L’Helvète Georges Panchard, lui, premier francophone à être publié dans la collection Ailleurs & Demain chez Laffont (dirigée par Gérard Klein) depuis Michel Jeury dans les années quatre-vingt, est plus réaliste.
Forteresse, son premier roman, situe son récit en 2039, une douzaine d’années après les guerres du Réveil entre l’Orient islamiste et l’Europe libérale. Tandis que cette dernière se débarrasse de ses ultimes ressortissants musulmans, les Etats-Unis sont devenus nation évangéliste, puritaine, obèse – quant au reste du monde, hormis les Yakuzas
hi-tech, nous n’en saurons quasiment rien. Pour Georges Panchard il ne fait pas de doute que l’Europe, manoeuvrée par des multinationales toutes puissantes dont les dirigeants – les vrais maîtres du monde – se terrent dans d’inexpugnables « forteresses » afin d’échapper aux spadassins des mafias et des concurrents, cette Europe-là – la nôtre, à moyen terme – ne saurait assimiler l’Islam djihadiste, pas plus d’ailleurs que le Christianisme, dont l’Amérique protestante, ployant sous son propre poids – où l’individu est nié dans son corps comme dans son esprit –, représente l’impasse la plus éloquente. Les ardents (lire : fanatiques) défenseurs de l’Occident
chrétien me font d’ailleurs penser aux myriades de planètes, dans
Des milliards de tapis de cheveux de l’Allemand Andreas Eschbach (L’Atalante), dont les habitants, isolés du reste de la galaxie, vénèrent encore l’Empereur-Dieu tout puissant alors que celui-ci est mort des années plus tôt, vaincu par les rebelles qui depuis lors sont au pouvoir…

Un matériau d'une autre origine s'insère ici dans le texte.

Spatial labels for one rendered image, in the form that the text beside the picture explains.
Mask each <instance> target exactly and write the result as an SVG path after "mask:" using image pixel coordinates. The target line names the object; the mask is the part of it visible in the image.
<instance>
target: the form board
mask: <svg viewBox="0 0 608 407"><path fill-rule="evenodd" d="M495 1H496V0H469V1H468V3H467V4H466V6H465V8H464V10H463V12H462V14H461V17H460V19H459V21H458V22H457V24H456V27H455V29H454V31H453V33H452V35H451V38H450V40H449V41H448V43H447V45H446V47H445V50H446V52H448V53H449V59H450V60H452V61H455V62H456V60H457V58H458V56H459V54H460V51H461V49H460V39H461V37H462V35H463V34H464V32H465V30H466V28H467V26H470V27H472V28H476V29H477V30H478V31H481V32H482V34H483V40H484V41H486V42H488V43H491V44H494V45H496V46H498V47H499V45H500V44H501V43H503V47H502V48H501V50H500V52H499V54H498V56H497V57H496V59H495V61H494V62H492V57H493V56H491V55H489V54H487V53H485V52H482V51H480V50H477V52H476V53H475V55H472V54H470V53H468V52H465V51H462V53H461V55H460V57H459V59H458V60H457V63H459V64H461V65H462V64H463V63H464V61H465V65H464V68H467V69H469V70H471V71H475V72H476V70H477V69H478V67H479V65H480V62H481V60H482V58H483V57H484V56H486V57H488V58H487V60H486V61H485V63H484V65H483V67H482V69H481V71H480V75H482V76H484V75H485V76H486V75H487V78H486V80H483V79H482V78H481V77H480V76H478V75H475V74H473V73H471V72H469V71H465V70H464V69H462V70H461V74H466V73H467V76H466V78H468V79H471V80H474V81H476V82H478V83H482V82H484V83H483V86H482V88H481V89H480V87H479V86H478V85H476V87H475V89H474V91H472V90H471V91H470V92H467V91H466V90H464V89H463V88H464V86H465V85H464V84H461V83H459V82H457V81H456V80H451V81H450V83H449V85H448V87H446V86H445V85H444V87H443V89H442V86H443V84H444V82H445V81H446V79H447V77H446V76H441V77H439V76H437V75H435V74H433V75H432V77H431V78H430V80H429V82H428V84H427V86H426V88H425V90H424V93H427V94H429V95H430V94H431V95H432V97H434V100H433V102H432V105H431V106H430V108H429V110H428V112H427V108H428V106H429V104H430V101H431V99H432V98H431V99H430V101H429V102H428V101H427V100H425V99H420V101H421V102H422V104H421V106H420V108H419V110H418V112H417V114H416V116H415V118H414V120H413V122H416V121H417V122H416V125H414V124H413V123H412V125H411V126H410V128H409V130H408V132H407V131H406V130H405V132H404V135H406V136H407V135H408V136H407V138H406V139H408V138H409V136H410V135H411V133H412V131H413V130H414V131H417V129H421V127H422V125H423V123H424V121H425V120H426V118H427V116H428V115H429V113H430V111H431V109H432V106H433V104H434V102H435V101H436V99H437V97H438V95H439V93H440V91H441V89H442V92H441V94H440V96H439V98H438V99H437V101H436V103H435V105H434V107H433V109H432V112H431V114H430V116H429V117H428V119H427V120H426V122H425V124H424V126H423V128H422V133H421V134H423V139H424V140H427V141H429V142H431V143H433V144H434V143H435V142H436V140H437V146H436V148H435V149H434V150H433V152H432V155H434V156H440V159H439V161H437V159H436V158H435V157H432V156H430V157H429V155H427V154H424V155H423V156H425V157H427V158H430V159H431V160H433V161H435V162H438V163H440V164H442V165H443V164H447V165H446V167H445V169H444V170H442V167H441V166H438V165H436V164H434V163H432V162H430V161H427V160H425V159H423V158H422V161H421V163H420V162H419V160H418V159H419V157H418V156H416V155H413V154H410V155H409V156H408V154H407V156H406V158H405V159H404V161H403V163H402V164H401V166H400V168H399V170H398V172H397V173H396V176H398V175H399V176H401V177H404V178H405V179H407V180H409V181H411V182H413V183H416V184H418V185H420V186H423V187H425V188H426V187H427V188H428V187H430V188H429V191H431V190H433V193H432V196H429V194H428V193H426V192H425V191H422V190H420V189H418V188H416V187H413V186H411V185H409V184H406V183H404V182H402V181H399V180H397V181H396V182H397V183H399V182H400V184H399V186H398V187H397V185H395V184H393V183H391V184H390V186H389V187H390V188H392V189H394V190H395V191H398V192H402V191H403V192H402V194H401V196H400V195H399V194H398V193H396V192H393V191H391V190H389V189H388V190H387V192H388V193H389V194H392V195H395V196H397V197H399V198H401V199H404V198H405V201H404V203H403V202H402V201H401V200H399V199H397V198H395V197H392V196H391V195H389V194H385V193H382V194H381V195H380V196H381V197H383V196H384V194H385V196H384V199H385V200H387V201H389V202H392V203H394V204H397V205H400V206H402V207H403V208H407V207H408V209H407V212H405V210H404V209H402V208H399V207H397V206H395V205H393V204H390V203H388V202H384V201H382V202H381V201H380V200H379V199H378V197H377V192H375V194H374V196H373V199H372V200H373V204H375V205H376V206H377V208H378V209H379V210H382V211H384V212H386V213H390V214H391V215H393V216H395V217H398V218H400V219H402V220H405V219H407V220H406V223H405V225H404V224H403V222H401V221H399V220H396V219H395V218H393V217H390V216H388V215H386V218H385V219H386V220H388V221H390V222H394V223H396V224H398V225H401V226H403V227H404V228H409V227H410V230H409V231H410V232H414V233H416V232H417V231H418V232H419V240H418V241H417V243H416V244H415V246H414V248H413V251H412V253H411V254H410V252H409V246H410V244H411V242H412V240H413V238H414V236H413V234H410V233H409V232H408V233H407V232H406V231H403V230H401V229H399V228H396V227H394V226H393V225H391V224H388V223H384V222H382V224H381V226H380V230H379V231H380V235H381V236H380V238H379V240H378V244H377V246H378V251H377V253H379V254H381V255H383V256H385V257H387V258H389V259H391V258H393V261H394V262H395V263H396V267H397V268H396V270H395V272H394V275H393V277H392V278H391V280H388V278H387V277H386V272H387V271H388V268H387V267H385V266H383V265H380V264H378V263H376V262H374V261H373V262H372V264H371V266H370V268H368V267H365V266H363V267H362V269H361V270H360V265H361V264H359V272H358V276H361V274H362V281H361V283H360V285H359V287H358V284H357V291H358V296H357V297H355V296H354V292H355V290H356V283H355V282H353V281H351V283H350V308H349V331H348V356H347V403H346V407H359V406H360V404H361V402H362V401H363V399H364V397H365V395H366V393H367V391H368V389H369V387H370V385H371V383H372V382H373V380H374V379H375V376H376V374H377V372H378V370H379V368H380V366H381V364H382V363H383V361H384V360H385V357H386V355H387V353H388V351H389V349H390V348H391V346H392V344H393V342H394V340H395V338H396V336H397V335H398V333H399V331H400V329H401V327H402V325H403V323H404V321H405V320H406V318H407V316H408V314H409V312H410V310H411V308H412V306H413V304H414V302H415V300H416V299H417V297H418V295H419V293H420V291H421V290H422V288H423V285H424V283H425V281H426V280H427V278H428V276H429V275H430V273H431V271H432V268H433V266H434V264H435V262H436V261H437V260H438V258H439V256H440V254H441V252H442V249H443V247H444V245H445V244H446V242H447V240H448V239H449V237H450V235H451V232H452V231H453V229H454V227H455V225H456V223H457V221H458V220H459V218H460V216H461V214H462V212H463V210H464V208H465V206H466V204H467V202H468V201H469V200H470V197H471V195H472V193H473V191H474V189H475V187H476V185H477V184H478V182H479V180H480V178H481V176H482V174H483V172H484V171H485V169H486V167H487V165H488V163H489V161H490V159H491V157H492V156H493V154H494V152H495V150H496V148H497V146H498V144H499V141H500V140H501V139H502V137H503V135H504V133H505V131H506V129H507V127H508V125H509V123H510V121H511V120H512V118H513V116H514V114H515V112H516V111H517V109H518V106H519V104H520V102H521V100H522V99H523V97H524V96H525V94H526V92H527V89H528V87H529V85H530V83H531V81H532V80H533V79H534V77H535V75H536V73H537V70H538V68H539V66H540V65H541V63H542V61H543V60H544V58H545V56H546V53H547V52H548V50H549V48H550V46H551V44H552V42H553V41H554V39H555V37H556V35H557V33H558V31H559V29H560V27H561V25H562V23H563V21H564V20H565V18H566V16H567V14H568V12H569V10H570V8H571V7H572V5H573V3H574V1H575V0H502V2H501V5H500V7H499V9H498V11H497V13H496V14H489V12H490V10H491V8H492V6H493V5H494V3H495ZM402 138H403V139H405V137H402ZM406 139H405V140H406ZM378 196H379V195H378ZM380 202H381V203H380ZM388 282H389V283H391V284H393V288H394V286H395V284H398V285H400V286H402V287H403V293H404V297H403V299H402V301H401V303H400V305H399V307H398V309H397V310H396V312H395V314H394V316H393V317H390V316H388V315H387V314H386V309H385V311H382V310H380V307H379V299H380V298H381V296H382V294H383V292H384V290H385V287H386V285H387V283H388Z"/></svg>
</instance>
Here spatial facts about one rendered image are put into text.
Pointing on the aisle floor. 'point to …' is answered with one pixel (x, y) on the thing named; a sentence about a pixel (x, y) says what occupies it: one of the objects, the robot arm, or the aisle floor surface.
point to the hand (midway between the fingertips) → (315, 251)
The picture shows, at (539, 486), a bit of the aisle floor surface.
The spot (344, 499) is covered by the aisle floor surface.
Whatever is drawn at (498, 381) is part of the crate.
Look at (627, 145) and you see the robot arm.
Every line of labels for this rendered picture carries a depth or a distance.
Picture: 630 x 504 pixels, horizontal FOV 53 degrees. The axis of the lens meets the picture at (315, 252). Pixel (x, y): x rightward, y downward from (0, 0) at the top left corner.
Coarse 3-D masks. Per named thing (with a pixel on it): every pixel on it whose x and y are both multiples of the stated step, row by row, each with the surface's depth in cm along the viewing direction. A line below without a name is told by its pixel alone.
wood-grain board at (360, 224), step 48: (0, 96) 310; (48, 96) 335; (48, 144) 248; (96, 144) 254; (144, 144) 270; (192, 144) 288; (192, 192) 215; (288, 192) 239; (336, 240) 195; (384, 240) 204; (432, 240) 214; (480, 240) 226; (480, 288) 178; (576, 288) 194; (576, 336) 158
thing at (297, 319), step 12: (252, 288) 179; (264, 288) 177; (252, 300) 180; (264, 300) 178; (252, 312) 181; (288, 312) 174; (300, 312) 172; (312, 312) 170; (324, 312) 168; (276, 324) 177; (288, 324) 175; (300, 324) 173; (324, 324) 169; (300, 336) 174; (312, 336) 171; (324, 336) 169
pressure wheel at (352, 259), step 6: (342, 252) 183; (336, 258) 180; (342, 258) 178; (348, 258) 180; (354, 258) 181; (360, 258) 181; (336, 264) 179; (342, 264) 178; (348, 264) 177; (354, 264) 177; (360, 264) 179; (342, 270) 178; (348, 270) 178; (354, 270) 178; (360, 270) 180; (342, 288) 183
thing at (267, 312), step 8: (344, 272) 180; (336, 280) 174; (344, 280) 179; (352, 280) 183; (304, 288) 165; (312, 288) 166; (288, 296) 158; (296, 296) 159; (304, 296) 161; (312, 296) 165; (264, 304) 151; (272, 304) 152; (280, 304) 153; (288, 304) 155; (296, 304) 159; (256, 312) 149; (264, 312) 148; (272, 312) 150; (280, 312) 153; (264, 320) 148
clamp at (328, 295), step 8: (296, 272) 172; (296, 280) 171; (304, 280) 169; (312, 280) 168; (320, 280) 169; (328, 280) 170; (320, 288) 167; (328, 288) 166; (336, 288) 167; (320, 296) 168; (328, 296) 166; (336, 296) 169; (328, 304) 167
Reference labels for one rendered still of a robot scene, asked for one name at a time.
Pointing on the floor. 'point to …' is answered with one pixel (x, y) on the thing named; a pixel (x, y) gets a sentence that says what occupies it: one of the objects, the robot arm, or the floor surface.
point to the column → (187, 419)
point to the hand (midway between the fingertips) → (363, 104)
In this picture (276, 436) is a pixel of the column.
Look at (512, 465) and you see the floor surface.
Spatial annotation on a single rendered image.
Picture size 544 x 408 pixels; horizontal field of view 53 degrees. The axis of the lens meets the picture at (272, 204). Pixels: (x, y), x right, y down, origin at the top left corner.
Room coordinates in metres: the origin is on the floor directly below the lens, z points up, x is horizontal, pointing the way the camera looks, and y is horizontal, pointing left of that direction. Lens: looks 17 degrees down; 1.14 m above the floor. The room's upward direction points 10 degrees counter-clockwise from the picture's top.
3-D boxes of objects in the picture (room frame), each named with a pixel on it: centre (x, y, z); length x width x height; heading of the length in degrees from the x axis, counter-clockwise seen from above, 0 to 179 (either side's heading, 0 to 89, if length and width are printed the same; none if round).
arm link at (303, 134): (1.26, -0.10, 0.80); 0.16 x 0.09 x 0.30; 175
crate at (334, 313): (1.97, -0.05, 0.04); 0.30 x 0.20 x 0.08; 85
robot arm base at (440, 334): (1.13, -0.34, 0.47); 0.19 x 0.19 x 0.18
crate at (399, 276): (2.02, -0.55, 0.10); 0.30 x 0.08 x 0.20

Les auteurs les plus passionnants proposent ainsi une vision souvent très noire, mais jamais binaire de l’avenir de l’Occident – Christopher Priest, avec
Le Rat blanc (Presses de la cité), dans lequel l’Islam a conquis la planète, démontrait même que c’est le rejet xénophobe de l’étranger, et non son intégration, qui excite les frictions interethniques ou religieuses.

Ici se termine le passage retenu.